[Start of section]

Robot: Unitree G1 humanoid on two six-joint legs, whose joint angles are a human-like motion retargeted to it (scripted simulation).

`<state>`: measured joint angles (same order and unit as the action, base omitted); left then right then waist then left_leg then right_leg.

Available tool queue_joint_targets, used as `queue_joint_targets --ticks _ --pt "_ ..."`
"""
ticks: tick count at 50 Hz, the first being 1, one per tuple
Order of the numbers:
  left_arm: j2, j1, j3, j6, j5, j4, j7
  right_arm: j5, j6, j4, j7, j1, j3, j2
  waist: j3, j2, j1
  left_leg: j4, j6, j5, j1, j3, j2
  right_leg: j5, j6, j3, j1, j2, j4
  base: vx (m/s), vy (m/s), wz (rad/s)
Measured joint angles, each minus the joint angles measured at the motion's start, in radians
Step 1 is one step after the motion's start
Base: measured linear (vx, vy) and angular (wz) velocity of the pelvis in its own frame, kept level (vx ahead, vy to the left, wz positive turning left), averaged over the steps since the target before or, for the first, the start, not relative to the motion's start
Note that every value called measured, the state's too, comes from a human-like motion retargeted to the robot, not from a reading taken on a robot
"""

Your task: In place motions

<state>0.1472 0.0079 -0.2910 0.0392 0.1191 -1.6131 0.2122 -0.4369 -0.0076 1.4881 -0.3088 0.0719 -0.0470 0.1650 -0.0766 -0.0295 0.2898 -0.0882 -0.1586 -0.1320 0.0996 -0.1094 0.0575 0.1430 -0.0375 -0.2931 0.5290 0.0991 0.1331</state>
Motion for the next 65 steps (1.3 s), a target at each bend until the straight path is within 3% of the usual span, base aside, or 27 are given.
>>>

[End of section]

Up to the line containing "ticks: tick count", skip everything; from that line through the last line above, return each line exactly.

ticks: tick count at 50 Hz, the first being 1, one per tuple
Order of the numbers:
  left_arm: j2, j1, j3, j6, j5, j4, j7
  right_arm: j5, j6, j4, j7, j1, j3, j2
  waist: j3, j2, j1
  left_leg: j4, j6, j5, j1, j3, j2
  right_leg: j5, j6, j3, j1, j2, j4
  base: vx (m/s), vy (m/s), wz (rad/s)
Measured joint angles, each minus the joint angles measured at the motion's start, in radians
Step 1 is one step after the motion's start
Base: measured linear (vx, vy) and angular (wz) velocity of the pelvis in its own frame, kept level (vx ahead, vy to the left, wz positive turning left), averaged over the steps since the target before or, for the first, the start, not relative to the motion's start
Note that every value called measured, the state's too, comes from a human-like motion retargeted to the robot, not from a reading taken on a robot
"""

Your task: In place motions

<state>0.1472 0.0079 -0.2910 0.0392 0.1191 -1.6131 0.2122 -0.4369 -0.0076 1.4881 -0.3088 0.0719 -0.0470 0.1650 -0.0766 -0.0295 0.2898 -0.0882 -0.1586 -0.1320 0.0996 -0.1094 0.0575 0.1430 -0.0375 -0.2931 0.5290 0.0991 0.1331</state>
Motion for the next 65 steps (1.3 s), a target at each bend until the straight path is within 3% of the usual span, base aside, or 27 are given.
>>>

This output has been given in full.